Fig. 1 is a schematic diagram of a thermal transfer recording device according to an embodiment of the present invention, Fig. 2 is a cross-sectional structural diagram of a thermal transfer recording sheet used in this thermal transfer recording device, and Fig. 3 is a surface of the thermal transfer layer of the thermal transfer sheet. Floor plan, 4th
Figures a and b are explanatory diagrams of the principle of transfer, taking the thermal transfer recording sheet of Figure 2 as an example. 100... Thermal transfer memory sheet, 110... Heat resistant substrate, 120... Ink material, 121... Binder material, 122... Coloring material, 123... Ink transfer auxiliary particles, 130... Thermal transfer layer, 200...
Recording medium, 300...Temperature increase recording signal, 310...
Recording pixels, 400... Pressing force, 501, 502...

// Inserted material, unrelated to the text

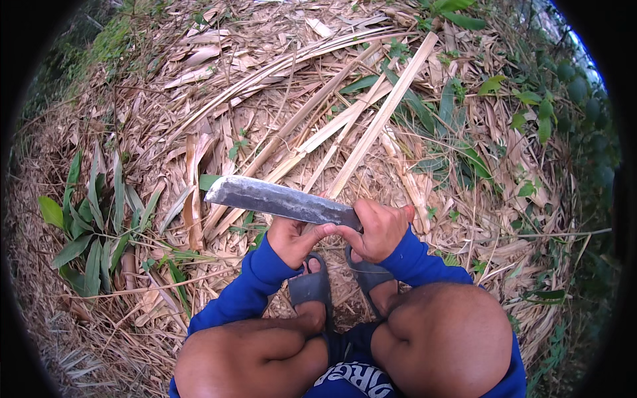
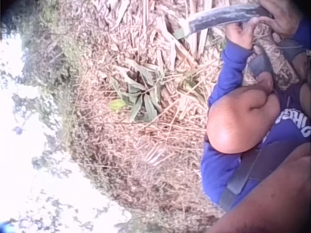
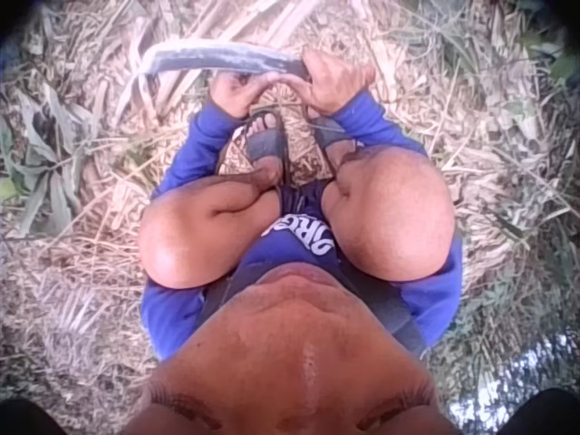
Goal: The person uses a machete to split a long bamboo stalk into thin strips. They hold the stalk with one hand and repeatedly strike it with the machete to separate the layers, then set the strips aside on the ground.
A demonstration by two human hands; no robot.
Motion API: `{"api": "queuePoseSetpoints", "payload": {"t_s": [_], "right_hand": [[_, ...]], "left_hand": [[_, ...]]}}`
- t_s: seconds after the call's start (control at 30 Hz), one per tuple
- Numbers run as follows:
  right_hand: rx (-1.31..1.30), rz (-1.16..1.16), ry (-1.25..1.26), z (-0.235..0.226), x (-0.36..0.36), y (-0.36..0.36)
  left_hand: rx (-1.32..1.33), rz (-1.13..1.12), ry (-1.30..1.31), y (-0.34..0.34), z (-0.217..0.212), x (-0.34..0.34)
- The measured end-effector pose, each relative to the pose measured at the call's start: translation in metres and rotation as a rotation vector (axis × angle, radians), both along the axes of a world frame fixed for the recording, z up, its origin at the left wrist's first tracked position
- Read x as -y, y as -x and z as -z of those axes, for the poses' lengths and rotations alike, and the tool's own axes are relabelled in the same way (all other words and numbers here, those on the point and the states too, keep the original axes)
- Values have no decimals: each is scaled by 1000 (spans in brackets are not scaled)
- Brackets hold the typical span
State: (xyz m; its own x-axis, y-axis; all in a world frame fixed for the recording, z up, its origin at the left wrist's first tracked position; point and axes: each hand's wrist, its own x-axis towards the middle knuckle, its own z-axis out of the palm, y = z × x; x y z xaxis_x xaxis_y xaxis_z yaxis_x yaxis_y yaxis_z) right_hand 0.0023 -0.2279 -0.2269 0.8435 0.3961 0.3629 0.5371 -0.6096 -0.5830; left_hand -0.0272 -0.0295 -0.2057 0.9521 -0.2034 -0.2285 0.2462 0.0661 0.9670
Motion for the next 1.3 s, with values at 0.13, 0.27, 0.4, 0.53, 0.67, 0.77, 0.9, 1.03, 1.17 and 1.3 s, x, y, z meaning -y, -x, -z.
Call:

...electrical signal, 510...end face type thermal head,
520... Heating element, 610... Platen, 650
...Press member.

Claims (1)

[Claims] 1. It has a recording medium and an ink material whose viscosity is controlled to be reduced by temperature-raising recording control and imparts transferability to the recording medium, and from a binder material that is a component of this ink material. The thermal transfer layer includes ink transfer auxiliary particles mixed into the ink material, which have a high melting point or pour point and at least a part of which has a particle size larger than the thickness of the layer made of the ink material. , a thermal transfer recording sheet installed on one side of a sheet-like heat-resistant substrate, a platen, a thermal head equipped with a plurality of heating elements in a straight line, and the above recording medium and the above thermal transfer recording sheet stacked together. It is composed of a pressing member that is held in pressure contact with a platen and placed in a position to separate the recording medium and the thermal transfer recording sheet before the ink material is cooled from a melted state due to heat generated by the thermal head and returns to its original state. A thermal transfer recording apparatus in which the recording medium is opposed to the thermal transfer layer of the thermal transfer recording sheet, and the recording medium and the thermal transfer recording sheet are sandwiched and pressure-contacted by the platen and the thermal head to perform recording.